Wednesday, June 27, 2018

National Dominance, or Global Prosperity?

Has nationalistic dominance become seemingly more important, than global prosperity? Despite this tendency, we may be entering a historical phase when national strategies for "getting ahead", aren't quite the viable means of economic dynamism that they may appear.

Instead of worrying about who gets what size of the pie, why can't governments grow the pie, by focusing on the wealth creation potential of their own citizens? Isn't this a better option, than losing sleep over national image as contrast with the wealth or student testing levels of other nations? Miles Kimball recently highlighted an article from Ken Rogoff, which explores some international comparisons. In "Will China Really Supplant US Economic Hegemony?" Rogoff observes:
Everyone in the West is worrying about the future of work, but in many ways it is a bigger problem for the Chinese development model than for the American one. The US needs to struggle with the problem of how to distribute income internally...But for China, there is the additional problem of how to extend its franchise as export superpower into the machine age.
It's reasonable to assume that today's (largely) centralized models should work fairly well in the short term. For China, such strategies could suffice for the medium term as well. In particular, China should still realize tremendous gains from its tradable sector activity, with fewer cost frictions than what many nations experience. Since so much of their infrastructure is essentially new, China should also have plenty of discretionary budget room, before infrastructure maintenance costs begin to affect other budgetary demands. While its services sector activity is developing, with a little luck, it need not contribute to the extensive budgetary burdens which have accrued elsewhere.

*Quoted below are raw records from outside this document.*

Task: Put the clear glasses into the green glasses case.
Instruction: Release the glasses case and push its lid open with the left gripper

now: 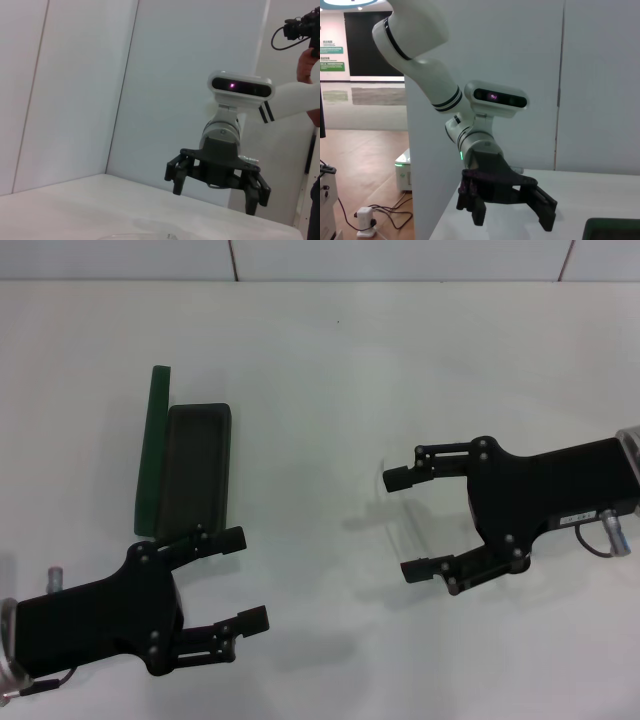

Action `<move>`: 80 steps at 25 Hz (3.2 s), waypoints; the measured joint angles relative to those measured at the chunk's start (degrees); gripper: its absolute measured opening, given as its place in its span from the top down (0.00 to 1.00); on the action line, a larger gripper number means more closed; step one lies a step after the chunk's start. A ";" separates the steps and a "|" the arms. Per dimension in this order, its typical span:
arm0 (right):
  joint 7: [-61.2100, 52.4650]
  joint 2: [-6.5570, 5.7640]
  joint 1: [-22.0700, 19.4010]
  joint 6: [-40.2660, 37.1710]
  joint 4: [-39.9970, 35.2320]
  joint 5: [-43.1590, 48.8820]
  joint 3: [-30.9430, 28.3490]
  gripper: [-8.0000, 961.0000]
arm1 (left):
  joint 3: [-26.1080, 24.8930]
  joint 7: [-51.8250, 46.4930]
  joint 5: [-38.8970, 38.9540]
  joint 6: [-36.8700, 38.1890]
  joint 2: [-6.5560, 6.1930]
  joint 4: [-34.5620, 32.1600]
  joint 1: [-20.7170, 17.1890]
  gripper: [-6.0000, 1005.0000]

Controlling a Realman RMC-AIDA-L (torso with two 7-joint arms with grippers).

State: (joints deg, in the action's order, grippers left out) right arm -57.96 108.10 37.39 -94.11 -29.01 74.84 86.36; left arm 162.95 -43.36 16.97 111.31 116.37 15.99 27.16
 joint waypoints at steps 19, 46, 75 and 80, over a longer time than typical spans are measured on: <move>2.07 0.29 -1.63 0.07 0.01 0.47 -1.02 0.11 | -0.18 -20.30 1.98 0.38 -2.82 4.53 6.19 0.15; 2.07 0.42 -2.16 2.57 -1.32 1.29 -2.25 0.11 | 0.17 -51.13 -3.42 -12.27 3.66 34.95 20.55 0.19; 3.16 0.55 -2.03 3.71 -2.72 2.07 -2.26 0.11 | 0.17 -55.68 -12.64 -23.30 3.48 31.67 24.72 0.33; 3.53 0.63 -2.17 3.71 -2.72 2.15 -2.26 0.11 | 0.17 -55.79 -13.24 -22.74 3.14 31.56 25.14 0.44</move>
State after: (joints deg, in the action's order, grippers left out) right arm -54.43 108.72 35.22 -90.40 -31.73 76.99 84.11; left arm 163.12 -99.14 3.73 88.58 119.50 47.55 52.31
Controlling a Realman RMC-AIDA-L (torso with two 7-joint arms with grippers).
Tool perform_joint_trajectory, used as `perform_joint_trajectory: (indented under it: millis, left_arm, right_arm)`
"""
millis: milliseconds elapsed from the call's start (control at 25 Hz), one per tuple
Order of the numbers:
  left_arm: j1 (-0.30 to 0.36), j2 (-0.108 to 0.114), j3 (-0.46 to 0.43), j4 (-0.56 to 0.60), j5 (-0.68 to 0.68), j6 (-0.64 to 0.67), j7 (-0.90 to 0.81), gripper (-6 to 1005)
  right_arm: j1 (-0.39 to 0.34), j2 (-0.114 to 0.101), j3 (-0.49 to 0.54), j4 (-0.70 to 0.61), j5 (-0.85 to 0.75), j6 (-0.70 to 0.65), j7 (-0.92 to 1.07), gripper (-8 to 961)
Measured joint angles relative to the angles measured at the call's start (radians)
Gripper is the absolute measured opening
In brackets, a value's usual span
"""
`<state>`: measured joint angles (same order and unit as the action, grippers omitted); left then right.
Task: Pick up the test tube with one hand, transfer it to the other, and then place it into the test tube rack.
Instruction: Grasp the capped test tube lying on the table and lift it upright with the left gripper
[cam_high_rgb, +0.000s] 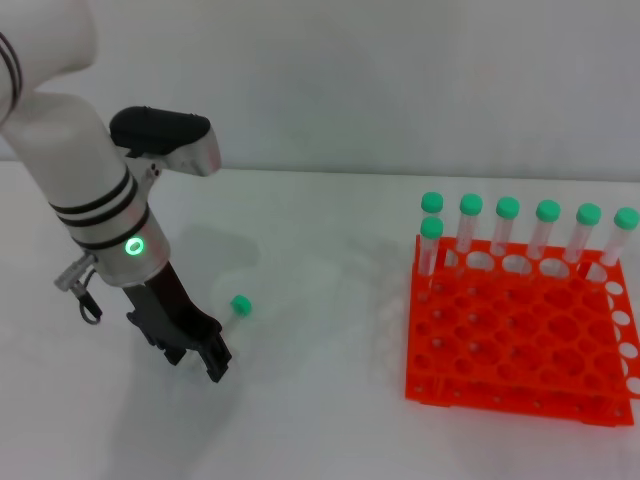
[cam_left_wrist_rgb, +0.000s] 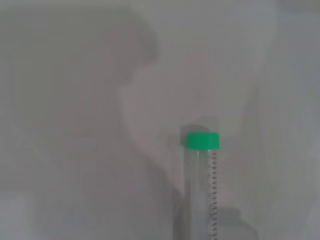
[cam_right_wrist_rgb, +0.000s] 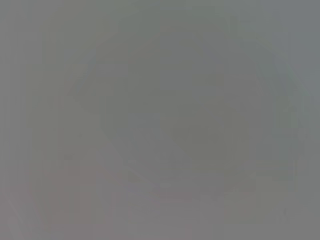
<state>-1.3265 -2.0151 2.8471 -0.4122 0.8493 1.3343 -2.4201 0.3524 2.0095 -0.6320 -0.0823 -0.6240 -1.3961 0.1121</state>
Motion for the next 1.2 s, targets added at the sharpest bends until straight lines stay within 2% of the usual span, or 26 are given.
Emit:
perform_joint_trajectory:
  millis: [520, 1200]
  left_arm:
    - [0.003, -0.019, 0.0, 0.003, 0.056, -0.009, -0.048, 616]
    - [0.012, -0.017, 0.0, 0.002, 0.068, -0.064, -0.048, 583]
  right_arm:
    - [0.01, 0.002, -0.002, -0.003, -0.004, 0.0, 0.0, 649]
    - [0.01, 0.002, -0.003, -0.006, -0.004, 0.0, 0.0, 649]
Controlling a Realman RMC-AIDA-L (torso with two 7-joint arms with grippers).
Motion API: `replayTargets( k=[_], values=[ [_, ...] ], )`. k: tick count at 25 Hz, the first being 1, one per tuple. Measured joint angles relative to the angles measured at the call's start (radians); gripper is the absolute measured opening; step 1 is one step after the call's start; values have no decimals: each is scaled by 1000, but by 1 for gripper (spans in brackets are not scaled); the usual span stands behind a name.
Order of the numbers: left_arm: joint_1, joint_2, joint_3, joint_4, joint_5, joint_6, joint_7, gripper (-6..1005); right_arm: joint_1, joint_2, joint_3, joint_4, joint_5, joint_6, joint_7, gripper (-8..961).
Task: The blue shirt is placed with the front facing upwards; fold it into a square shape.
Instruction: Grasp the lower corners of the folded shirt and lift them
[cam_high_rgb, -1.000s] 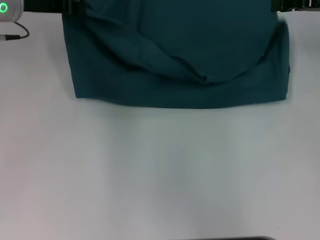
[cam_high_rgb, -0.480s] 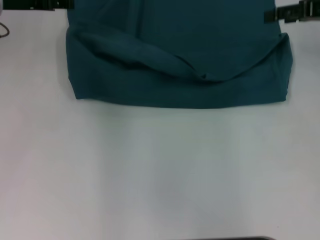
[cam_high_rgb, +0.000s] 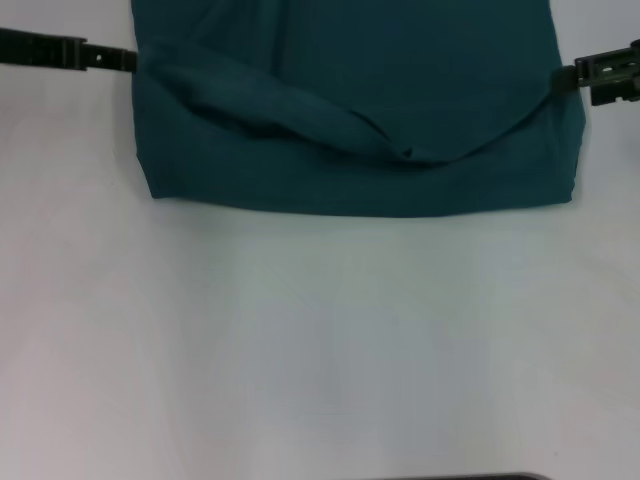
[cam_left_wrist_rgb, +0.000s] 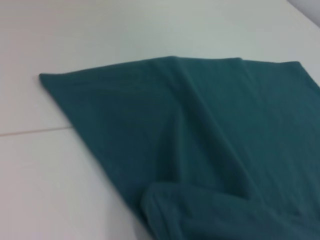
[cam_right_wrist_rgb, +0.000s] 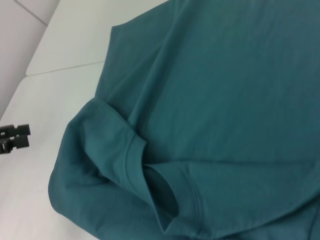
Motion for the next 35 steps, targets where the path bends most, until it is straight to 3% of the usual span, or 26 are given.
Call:
replayTargets(
  k=[8, 20, 31, 35],
  values=[
    [31, 39, 70, 24, 3, 78, 8, 818, -11, -9, 15, -31, -2, -102, 83, 925],
    [39, 57, 80, 14, 43, 155, 15, 817, -41, -18, 15, -45, -49, -166, 187, 906],
    [46, 37, 75, 15, 43, 148, 35, 817, -67, -15, 8, -38, -135, -111, 167, 887],
    [54, 27, 72, 4, 38, 138, 35, 817, -76, -5, 6, -32, -138, -79, 145, 881]
  ],
)
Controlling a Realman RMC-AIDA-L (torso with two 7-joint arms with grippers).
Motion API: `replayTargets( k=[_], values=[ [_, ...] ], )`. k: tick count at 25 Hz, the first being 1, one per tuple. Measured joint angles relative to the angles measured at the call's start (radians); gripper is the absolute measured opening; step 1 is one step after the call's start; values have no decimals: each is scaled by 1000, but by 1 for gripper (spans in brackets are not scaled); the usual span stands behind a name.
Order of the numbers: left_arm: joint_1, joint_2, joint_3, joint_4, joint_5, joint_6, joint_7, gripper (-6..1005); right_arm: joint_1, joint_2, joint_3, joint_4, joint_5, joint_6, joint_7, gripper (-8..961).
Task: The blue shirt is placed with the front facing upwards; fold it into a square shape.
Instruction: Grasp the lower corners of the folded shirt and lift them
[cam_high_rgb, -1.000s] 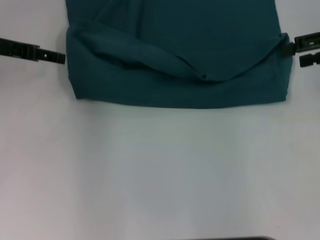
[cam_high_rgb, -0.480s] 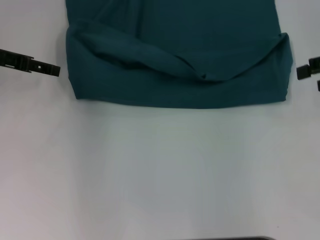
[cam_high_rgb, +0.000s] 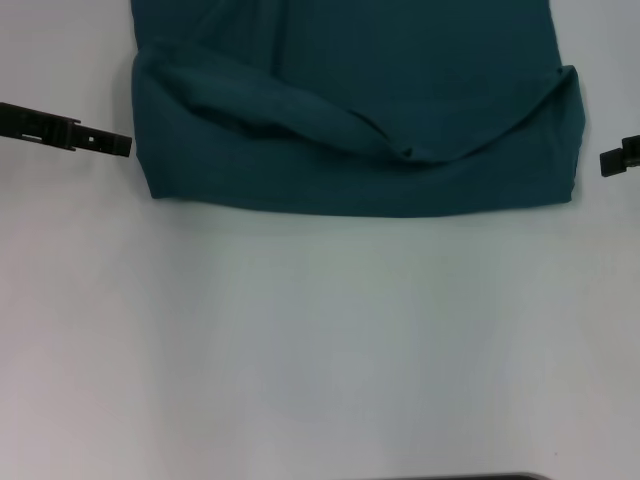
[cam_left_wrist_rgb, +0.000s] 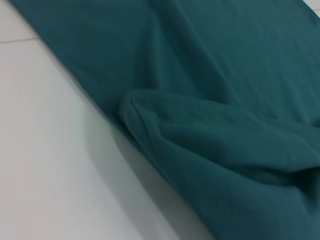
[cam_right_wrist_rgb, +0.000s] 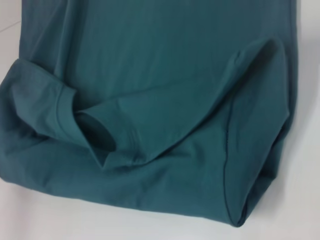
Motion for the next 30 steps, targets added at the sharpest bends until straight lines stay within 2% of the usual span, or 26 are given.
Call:
replayTargets(
  k=[11, 25, 30],
  values=[
    [-9, -8, 0, 0, -5, -32, 0, 815, 16, 14, -13, 84, -27, 113, -49, 863],
    [-6, -11, 0, 0, -7, -54, 1, 815, 49, 60, -54, 111, -28, 196, -69, 840],
    [-5, -11, -2, 0, -8, -65, 5, 814, 53, 62, -63, 154, -25, 241, -73, 832]
  ],
)
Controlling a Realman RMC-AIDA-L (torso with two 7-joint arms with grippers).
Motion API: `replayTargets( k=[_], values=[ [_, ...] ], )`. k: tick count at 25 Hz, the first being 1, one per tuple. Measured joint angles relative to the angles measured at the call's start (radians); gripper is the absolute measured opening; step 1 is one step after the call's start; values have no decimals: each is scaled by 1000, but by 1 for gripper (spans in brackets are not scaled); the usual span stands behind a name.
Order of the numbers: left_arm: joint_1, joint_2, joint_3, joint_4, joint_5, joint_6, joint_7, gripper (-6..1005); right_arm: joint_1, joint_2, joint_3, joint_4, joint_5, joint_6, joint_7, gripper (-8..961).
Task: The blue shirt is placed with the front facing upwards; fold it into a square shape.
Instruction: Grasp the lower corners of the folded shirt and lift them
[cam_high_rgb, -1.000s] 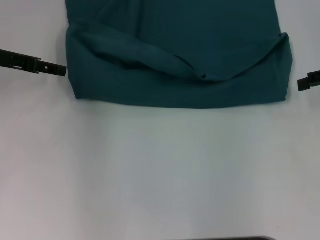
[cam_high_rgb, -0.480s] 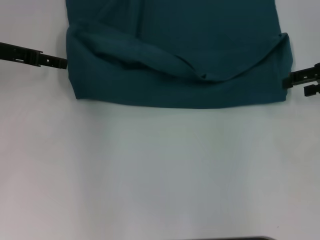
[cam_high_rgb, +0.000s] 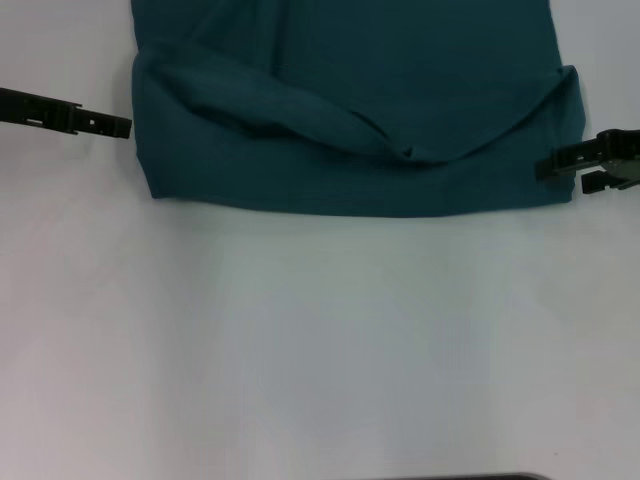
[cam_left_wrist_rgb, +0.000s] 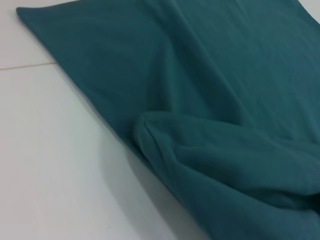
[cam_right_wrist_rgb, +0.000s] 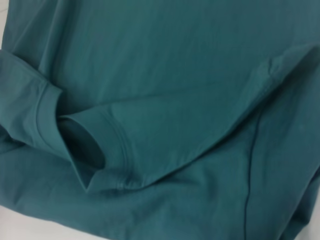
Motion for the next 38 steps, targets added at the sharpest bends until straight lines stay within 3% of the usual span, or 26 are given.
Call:
replayTargets(
  k=[20, 31, 38],
  values=[
    [-12, 0, 0, 0, 5, -31, 4, 811, 37, 21, -27, 40, 0, 53, 0, 802],
    [-8, 0, -2, 0, 8, -37, 5, 812, 21, 3, -27, 48, -3, 59, 13, 802],
    [-10, 0, -2, 0, 8, -37, -2, 811, 19, 16, -33, 60, -3, 78, 3, 792]
  ],
)
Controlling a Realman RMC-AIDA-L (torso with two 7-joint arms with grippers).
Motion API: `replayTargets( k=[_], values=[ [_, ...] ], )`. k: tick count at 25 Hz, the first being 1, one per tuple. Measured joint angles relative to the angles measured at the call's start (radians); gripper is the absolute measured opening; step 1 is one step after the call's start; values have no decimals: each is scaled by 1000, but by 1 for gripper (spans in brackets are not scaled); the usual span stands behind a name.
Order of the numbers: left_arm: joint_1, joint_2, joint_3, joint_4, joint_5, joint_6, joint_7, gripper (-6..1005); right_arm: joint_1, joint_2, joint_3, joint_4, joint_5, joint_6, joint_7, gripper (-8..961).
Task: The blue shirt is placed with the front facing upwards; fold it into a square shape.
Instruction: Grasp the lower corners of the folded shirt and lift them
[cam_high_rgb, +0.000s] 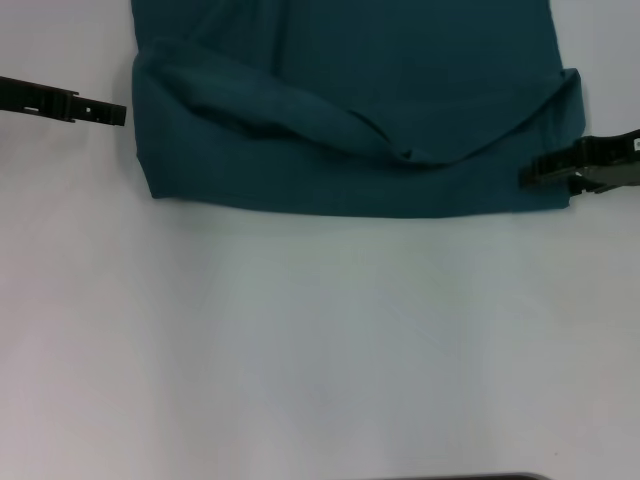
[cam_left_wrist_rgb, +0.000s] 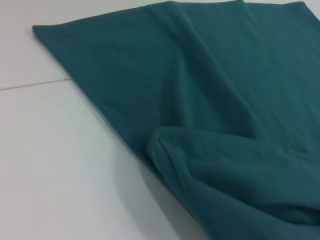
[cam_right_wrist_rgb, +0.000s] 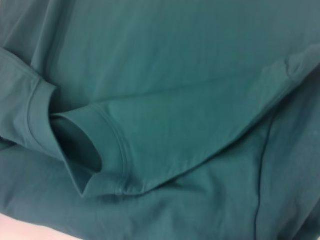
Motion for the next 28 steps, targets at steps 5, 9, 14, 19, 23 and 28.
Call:
replayTargets(
  k=[5, 9, 14, 19, 23, 28],
  values=[
    [-2, 0, 0, 0, 0, -2, 0, 811, 6, 2, -5, 24, 0, 19, -5, 779],
    [-2, 1, 0, 0, -1, -3, 0, 811, 7, 2, -5, 26, 0, 22, -6, 769],
    [-2, 1, 0, 0, -1, -6, 0, 812, 9, 2, -5, 27, 0, 24, -5, 756],
    [-2, 2, 0, 0, -1, -7, 0, 812, 10, 2, -5, 27, 0, 25, -3, 744],
    [0, 2, -2, 0, -3, -9, 0, 812, 11, 0, -5, 27, 0, 25, -3, 647],
    [3, 2, -2, 0, -5, -15, -1, 811, 11, 0, -7, 27, 0, 18, -1, 456]
  ],
)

Nevertheless, a delicate balance is involved, as any nation begins to move towards service sector dominance. How far will they go? Accumulating Baumol effects tend to exacerbate debt formation, while increasing organizational costs and decreasing velocity at the same time. We need decentralized means of ensuring that non tradable sector activity can create sustainable organizational patterns, so as to contribute to wealth, instead of functioning as a fiscal burden. What's more: Once policy makers become overly focused on redistribution struggles, it's all the more difficult to pursue organizational reforms which make it possible for citizens to assume more meaningful workplace roles.

Consider Rogoff's assertion that better internal income distribution is needed in the U.S. Importantly, it's no easy matter to redistribute revenue proceeds accruing from personal services in which economic value is essentially time based. Instead of attempting to "distribute income internally", why not begin a broader internal distribution of applied knowledge along a full spectrum of skill levels, so that all citizens can create meaningful employment via their own means. Utilizing time value as wealth creation, could eventually go a long way to alleviate budgetary burdens.

For now, China is fortunate, in that it's capable of dynamic status quo wealth creation a bit longer than many of us, especially given the fact they got a late start. In the meantime - as Ricardo Hausmann noted - the West has more immediate structural concerns to face, than does China.